We arrived midday on Saturday. George would spend the afternoon with Simon. I would attend a lecture and spend money. I had three bags with me and was intending to fill them.

Before I speak of my impressions, I should relate that Simon had a great time. He bought a Jim Weiss audio book about Heroes in Mythology and then sat down at a table at the chess booth and played against various kids and won--he wants to go back next year and play in the FPEA sponsored tournament. In Simon's book--a fabulous afternoon.

Later, Simon and George found a table in the hotel lobby and played some more chess on a travel set. Seeing me walk towards them with empty bags, George lifted his eyebrows.

"You didn't buy anything," he said.

"There was nothing to buy."

Here are my impressions of the conference:

--Most of the great vendors of two years ago were gone, the ones that sold critically acclaimed readers for all ages and reading levels, readers about history, science and literature. Usborne readers had been ubiquitous two years ago, as were vendors of the Who Was...? series, or the Landmark series of historical readers. I remember huge booths with swiveling displays--and me furiously writing down titles once I'd run out of money. Where were those vendors? I couldn't find them. Instead, what book racks and display cases I could find were full of workbooks of every flavor, and readers that had primarily an evangelical bent. Similarly, I couldn't find the educational toys that I regretted not buying two years ago. Many of the purveyors of great children's literature and toys had decided not to attend. Homeschoolers in Florida were not buying enough of their products.

--The flavor of most of the materials sold was evangelical. You could buy CD-roms, DVDs, CDs, workbooks, and books on subjects your children could study: history, geography, creationist science, Latin, the Bible, grammar, spelling, writing. You could also buy how to materials for parents with titles such as How to Teach the Classics.

--Many of the educational products sold were not written by experts. They were written by homeschooling parents. Homeschooling your child for a number of years was enough know-how to write a book on history or Latin and sell it at homeschooling convention. As the sell was hard at many booths, I kept my irritation is check by asking: "Where did the author get his/her degree?" The lack of a clear cut reply to this question left me with the impression that a significant number of homeschooling products sold at the FPEA convention are produced by people who do not have a college degree.

--At a homeschooling conference in Florida, the vendor is the expert. Of the 120 lectures, more than 95% are given by vendors. They call them lectures, but they are actually nothing but a sale's pitch. I found myself thinking that going to the FPEA Homeschooling Convention to hone your skills as the educator of your children is a lot like going to a pharmaceutical company rep. for medical care.
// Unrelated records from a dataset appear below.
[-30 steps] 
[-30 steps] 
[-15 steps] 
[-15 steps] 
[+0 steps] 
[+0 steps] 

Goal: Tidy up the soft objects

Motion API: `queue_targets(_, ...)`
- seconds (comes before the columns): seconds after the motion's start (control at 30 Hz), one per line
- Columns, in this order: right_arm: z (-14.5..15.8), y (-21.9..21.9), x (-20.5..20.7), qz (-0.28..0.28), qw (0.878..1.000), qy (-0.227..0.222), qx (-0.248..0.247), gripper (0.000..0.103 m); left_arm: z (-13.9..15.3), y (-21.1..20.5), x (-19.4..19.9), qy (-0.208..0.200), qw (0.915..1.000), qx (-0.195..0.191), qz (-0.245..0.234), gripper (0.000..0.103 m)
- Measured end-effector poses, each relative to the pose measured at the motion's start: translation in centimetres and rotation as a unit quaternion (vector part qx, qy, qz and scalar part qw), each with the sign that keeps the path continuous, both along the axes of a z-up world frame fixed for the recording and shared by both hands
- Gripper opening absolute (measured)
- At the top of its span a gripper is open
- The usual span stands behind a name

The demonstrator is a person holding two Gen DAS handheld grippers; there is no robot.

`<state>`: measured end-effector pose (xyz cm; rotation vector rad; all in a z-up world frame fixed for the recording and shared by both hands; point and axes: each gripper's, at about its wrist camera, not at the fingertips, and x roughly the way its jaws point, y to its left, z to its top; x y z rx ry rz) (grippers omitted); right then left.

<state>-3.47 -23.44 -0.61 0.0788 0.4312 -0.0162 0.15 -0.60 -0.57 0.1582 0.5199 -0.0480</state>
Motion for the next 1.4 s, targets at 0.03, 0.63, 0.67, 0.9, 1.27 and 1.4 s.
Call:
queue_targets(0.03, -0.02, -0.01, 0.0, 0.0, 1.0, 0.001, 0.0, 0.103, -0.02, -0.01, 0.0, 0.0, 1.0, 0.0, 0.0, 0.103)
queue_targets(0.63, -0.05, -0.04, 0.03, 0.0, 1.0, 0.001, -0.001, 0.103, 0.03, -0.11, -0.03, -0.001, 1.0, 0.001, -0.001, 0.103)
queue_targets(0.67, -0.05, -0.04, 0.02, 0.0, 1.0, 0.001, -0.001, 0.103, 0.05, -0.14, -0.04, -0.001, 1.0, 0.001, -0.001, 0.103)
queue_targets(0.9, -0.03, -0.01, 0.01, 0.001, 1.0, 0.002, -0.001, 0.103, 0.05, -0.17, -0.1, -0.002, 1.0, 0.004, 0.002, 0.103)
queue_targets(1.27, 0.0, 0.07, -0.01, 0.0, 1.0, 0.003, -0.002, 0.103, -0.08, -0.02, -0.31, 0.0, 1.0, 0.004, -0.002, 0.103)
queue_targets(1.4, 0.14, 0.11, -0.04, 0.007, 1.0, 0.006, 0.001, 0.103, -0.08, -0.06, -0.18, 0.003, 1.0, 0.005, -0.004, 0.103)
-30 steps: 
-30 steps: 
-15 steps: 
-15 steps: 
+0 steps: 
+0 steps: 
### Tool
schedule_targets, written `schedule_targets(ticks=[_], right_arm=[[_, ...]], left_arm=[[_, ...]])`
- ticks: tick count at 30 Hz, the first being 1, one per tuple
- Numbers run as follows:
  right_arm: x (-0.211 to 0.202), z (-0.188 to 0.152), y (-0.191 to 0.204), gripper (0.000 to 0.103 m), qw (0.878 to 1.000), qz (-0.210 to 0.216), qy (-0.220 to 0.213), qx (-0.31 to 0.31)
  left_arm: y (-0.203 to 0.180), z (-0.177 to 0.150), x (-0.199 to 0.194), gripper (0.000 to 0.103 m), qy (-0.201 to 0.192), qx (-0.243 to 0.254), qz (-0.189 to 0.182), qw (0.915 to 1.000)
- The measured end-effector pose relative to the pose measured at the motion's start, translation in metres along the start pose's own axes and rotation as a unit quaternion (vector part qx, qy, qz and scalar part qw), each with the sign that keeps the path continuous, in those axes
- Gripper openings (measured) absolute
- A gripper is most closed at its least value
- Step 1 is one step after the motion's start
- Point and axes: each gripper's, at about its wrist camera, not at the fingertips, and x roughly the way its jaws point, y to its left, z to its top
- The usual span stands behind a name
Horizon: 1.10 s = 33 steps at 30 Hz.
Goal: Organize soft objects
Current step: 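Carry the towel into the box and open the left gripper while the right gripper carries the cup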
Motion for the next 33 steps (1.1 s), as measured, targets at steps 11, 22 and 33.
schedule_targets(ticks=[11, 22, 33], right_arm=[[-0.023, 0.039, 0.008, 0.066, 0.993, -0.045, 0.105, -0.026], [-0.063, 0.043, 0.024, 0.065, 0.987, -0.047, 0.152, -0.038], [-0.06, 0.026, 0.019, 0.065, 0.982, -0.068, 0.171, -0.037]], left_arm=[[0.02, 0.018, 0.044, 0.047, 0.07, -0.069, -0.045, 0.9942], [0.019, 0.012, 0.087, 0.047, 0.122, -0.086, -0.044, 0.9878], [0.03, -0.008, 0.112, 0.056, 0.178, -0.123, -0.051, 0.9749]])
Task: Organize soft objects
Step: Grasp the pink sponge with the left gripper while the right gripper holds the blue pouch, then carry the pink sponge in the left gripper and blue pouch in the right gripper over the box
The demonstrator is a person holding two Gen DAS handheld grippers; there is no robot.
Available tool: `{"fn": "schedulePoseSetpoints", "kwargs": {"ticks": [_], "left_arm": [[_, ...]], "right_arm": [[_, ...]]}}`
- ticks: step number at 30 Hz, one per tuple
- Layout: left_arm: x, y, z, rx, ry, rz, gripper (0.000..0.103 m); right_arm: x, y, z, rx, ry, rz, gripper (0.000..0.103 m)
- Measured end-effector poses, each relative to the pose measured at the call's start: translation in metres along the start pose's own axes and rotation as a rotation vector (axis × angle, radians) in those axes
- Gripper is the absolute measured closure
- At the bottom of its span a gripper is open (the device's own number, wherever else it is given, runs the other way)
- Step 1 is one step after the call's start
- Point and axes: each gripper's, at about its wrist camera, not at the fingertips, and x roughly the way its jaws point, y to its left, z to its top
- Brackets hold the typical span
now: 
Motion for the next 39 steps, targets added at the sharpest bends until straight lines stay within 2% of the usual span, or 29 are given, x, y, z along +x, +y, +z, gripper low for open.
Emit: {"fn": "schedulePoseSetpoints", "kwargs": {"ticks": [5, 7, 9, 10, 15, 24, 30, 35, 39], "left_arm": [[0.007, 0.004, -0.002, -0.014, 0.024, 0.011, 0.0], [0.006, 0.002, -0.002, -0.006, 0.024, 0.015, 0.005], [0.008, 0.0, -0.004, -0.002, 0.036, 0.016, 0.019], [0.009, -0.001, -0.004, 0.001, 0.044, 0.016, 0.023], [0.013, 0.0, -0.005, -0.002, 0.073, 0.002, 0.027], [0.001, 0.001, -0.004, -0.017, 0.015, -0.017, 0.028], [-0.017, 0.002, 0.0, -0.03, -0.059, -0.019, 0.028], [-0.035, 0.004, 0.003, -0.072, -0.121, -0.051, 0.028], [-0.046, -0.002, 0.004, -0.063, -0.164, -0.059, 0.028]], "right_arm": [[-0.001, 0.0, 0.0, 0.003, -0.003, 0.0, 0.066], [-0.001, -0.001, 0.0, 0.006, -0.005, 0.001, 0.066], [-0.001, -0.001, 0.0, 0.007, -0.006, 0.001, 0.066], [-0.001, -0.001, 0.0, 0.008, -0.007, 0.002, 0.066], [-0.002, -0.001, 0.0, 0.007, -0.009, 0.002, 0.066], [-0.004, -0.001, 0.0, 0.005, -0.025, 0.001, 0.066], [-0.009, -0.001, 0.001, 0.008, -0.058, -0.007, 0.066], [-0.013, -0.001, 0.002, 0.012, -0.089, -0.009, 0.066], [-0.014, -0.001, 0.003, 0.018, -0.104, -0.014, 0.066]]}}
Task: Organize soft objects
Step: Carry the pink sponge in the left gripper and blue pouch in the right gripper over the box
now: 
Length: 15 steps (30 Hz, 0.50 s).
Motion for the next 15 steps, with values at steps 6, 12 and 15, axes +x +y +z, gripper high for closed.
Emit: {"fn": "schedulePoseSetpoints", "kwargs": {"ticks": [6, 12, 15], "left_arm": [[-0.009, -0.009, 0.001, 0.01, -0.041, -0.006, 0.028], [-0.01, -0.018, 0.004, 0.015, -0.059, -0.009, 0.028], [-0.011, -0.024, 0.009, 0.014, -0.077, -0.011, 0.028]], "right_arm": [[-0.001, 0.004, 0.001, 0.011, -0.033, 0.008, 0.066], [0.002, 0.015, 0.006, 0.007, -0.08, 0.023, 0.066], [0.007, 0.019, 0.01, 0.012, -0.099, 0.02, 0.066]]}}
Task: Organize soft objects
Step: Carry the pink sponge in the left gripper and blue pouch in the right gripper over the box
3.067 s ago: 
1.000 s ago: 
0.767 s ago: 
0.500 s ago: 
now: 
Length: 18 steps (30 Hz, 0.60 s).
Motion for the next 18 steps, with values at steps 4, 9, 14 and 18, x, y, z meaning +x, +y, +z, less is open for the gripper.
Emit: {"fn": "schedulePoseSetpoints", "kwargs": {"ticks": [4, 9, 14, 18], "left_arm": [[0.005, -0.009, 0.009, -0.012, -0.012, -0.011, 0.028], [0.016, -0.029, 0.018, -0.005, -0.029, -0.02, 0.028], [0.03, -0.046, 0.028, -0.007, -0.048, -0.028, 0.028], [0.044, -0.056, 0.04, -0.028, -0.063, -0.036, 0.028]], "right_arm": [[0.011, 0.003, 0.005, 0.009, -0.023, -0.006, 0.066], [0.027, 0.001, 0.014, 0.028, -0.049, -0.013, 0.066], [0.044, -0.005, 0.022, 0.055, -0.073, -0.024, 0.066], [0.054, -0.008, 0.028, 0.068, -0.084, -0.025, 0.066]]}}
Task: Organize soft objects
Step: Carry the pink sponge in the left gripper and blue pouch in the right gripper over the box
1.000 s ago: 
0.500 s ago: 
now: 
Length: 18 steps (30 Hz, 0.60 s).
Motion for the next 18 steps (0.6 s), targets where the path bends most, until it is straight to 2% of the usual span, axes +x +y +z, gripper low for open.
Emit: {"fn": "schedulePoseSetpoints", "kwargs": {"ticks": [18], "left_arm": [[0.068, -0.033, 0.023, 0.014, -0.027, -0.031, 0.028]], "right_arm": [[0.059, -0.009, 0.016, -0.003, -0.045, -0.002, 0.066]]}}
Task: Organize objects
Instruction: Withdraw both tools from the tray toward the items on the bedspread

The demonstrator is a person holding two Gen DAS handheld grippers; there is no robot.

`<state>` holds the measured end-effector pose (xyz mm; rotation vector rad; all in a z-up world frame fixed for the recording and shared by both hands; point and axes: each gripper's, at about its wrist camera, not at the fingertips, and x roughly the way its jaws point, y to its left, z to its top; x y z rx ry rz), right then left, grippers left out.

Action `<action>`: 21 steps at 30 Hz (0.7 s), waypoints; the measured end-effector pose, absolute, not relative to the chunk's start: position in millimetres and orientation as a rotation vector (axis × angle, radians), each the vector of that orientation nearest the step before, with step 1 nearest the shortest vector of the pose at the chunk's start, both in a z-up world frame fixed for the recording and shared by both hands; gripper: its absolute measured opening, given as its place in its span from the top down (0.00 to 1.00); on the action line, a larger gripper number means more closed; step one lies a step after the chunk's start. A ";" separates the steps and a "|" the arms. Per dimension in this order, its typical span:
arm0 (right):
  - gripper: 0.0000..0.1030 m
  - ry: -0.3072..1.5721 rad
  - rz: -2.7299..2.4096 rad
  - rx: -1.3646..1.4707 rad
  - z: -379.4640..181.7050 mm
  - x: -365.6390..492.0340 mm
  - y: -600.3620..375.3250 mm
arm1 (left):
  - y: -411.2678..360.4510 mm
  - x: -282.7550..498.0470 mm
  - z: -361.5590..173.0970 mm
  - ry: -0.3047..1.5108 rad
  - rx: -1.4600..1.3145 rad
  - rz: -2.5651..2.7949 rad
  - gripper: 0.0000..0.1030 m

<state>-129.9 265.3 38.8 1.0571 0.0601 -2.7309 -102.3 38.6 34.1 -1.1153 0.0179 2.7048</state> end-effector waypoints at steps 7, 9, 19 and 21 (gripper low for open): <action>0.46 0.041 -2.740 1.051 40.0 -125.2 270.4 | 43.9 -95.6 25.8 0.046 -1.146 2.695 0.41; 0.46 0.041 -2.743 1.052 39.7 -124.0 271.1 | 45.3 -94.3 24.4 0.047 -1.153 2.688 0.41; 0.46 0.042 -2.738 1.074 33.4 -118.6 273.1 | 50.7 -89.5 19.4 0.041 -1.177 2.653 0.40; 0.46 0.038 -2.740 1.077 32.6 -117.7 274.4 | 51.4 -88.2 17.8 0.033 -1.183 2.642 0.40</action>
--At the conference the air was thick with anxiety. Vendors kept talking of SATs, of getting your children into college. If you buy my product, your child will do well. Implied was that if you didn't, all your hard work would be in vain, the long educational journey of your child would lead to a door, and beyond that door there would be a dark abyss. Many of the moms at the conference seemed to have been bitten by fear. They bustled frenetically between the booths, dragging a cart full of educational materials behind them, busily taking notes, spending money.

--The absence of great teaching materials was a palpable presence. Where were the classics? Where were the books that add up to a great education? Where were the books that have to be mastered to pass Advanced Placement tests?

What I will remember most about this weekend in Orlando--other than the Vietnamese food--is the audiobook we listened to in the car driving there and back: A Little History of the World by E. H. Gombrich. I had heard of this book years ago from a homeschooling parent who it was rumored had a detailed home-made historical timeline running along all the hallways of her large Coral Gables home.

We drove back to Miami along the Florida Turnpike through reams of rain listening to Gombrich speak of the Greeks, of Alexander the Great, of Hannibal, of the library in Alexandria. Simon knows the history from having read Susan Wise Bauer's Story of the World, but Gombrich veers away intermittently from simply chronicling events to give his opinion, to make comparisons, to get carried away by his own delight in and admiration for particular characters and historical periods, and his abhorrence of others. He seemed to be saying history matters, learning matters, the classics matter, the Greeks matter.

It seemed appropriate to return from the FPEA listening to the words of one of the best known art historians of the last century, a Jew from Vienna who survived the Holocaust and spoke of history with a certain urgency.

In this country, A Little History of the World is put out by Yale University Press. It was not available at the conference.

Thursday, May 20, 2010

Socialization

Whenever the subject of socialization comes up--and the pesky issue always comes up whenever you talk to someone who does not homeschool, homeschooling parents tie their underwear in knots, or whatever the American expression is. Gruffly they argue: Our children socialize all the time in park groups and field trips. They say: Unlike schooled children with their endless hours of homework, our children have time for play dates with their friends. They point out: Socialization does not only take place with peers, but within the family. The more ambitious suggest: You cannot have it both ways--you cannot commit to giving your children a comprehensive education and squander precious hours socializing. If you want to learn Latin and advanced chemistry, it takes time. Others say: Not everything that children learn from each other is worth learning.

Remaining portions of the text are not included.